# Problem description
Every line containing "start" should be identified and copied from the data below.

-------- Data shown

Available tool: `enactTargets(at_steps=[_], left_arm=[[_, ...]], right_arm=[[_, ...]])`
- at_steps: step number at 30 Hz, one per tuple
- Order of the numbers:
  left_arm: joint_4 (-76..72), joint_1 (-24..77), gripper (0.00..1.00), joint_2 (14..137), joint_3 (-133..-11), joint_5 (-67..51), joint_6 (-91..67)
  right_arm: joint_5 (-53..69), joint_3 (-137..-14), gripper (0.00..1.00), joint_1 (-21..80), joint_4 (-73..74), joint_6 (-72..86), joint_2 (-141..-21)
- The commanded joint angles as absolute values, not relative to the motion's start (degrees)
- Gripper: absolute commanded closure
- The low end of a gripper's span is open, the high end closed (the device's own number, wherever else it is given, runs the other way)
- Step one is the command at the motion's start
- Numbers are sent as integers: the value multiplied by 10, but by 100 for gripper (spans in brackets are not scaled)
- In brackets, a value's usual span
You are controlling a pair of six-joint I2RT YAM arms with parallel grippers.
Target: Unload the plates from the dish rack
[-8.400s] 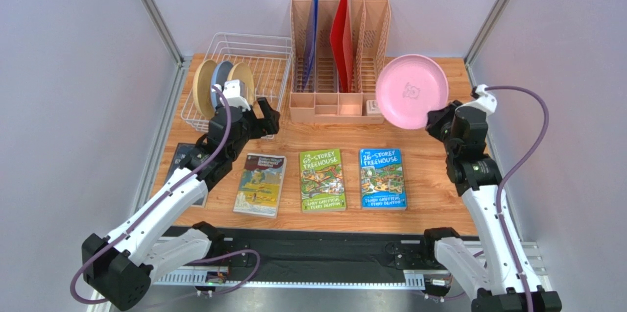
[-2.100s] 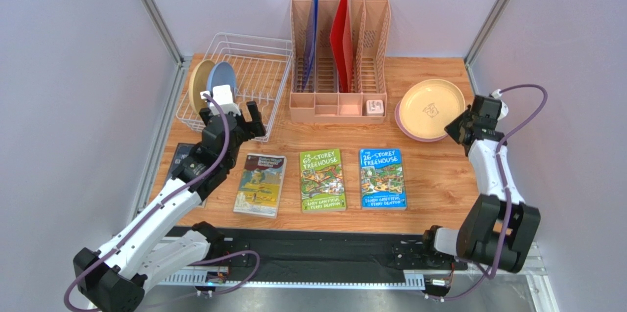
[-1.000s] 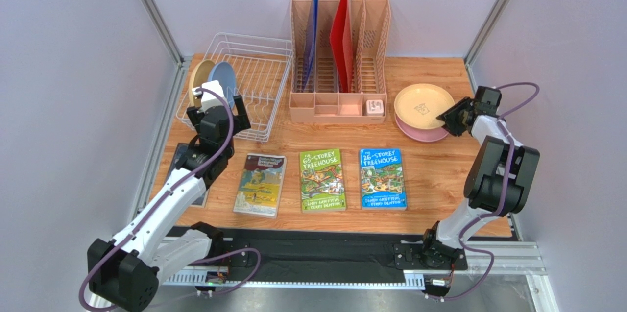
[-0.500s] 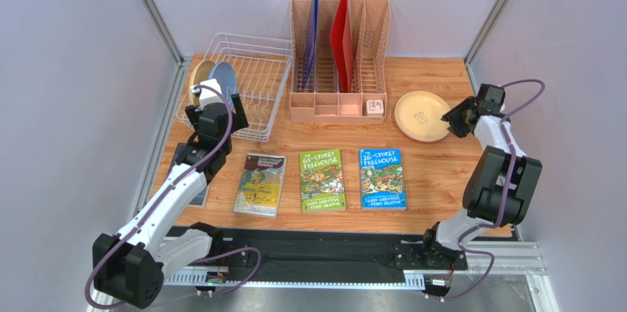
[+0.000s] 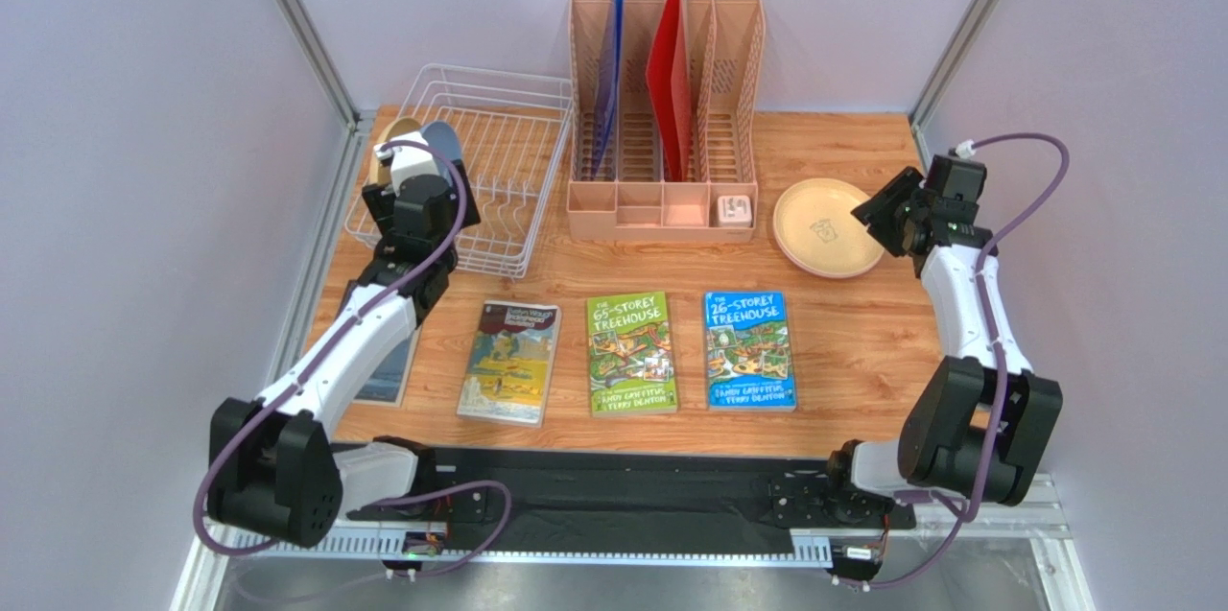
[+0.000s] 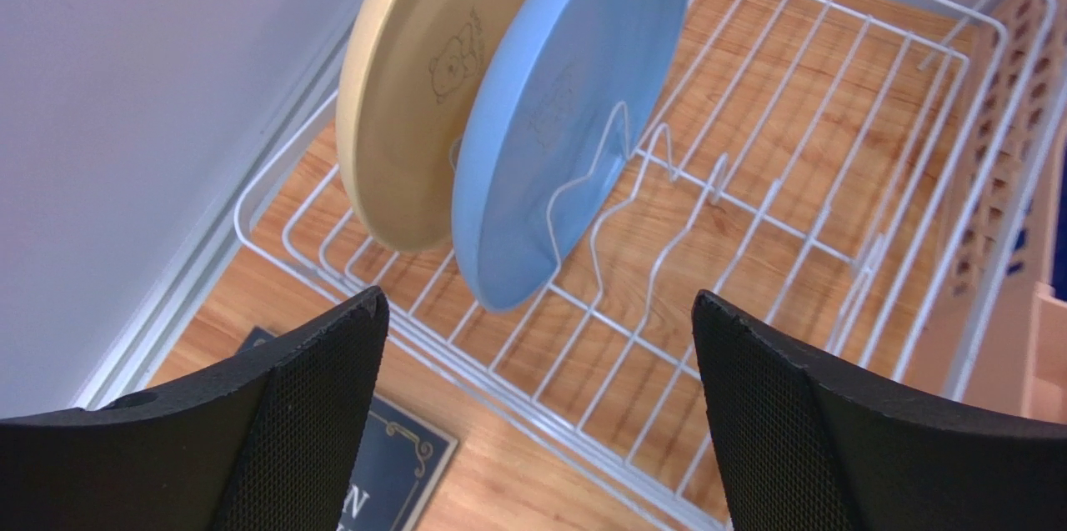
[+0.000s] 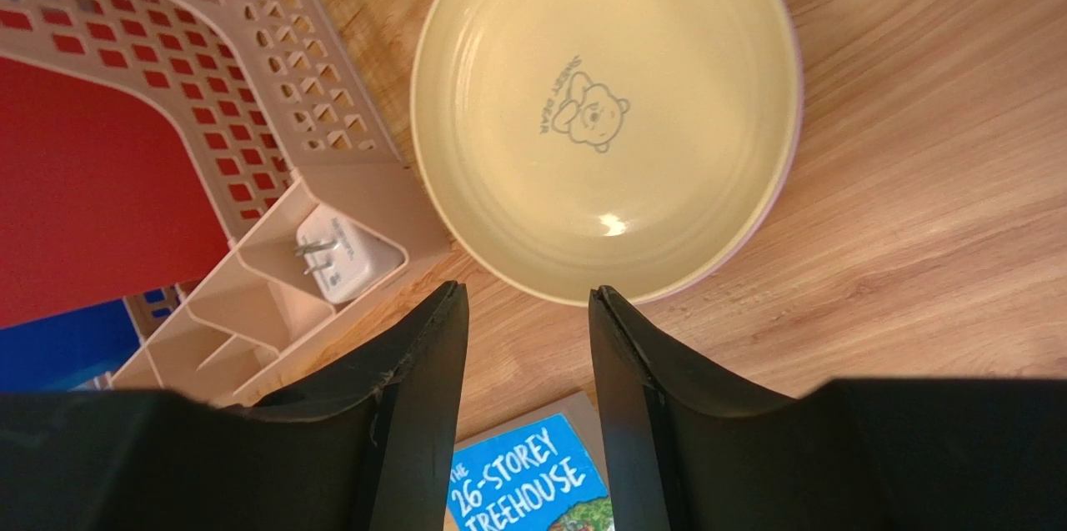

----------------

# Written answer
- The commanded joint angles as absolute values, not relative to the motion's start (degrees)
- Step one is the command at the motion's start

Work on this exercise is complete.